Speaking for myself, I don’t see that a fact-free wager means a thing. This is all raw conjecture on Danny’s part.

But, for the sake of argument, let’s play along with his assumptions.

Okay, then, what would such a correlation certainly mean?

Answer: the tautology that religious people believe religious things while irreligious people believe irreligious things.

And what’s the significance of that tautology?

This is the sort of argument that either proves too much or too little.

Danny is insinuating a causal connection: religious people believe religious things because they’re religious.

And he’s using that alleged connection to discredit their belief in ID on the grounds that their belief is driven by religious ideology rather than scientific evidence.

But there are two problems with this line of argument:

1.If valid, then it’s child’s play to construct a symmetrical argument for disbelievers in ID theory, to whit: their disbelief is driven by irreligious ideology rather than scientific evidence.

That follows directly from the structure of Danny’s own argument.
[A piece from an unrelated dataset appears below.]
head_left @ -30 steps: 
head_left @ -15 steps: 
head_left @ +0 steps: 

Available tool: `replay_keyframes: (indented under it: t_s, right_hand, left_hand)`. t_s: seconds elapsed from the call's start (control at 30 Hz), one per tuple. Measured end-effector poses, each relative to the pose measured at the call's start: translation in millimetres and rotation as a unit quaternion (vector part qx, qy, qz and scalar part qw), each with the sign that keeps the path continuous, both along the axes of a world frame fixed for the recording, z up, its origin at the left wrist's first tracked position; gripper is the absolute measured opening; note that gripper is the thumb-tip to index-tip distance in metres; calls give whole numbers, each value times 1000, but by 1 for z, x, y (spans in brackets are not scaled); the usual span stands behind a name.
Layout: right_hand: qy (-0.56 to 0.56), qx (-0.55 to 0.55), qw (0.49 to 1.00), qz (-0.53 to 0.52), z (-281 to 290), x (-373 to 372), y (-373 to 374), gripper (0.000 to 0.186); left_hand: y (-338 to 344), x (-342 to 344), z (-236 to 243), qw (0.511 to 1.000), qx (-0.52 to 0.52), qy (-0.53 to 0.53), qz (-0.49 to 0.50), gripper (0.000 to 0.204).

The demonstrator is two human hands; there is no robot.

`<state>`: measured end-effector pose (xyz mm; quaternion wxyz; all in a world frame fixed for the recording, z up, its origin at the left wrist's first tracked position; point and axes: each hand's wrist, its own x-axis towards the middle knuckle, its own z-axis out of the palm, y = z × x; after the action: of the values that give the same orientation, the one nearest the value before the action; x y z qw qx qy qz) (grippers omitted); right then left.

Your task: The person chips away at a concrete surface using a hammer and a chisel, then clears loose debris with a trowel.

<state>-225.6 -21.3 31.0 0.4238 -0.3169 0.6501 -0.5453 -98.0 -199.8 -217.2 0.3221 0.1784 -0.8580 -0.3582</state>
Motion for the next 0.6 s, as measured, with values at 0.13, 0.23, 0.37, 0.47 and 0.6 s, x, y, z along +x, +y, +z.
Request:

Just use the same statistics in reverse.

2.The other thing it disregards is that intellectual conversion is a two-way street.

Someone could deny naturalistic evolution because he’s religious, or he could be religious because he denies naturalistic evolution.

That is to say, there are people who were originally atheistic in outlook, but as they began to scrutinize the intellectual difficulties with propping up naturalism in general, or naturalistic evolution in particular, they came to see that Christian theism was the only rational alternative.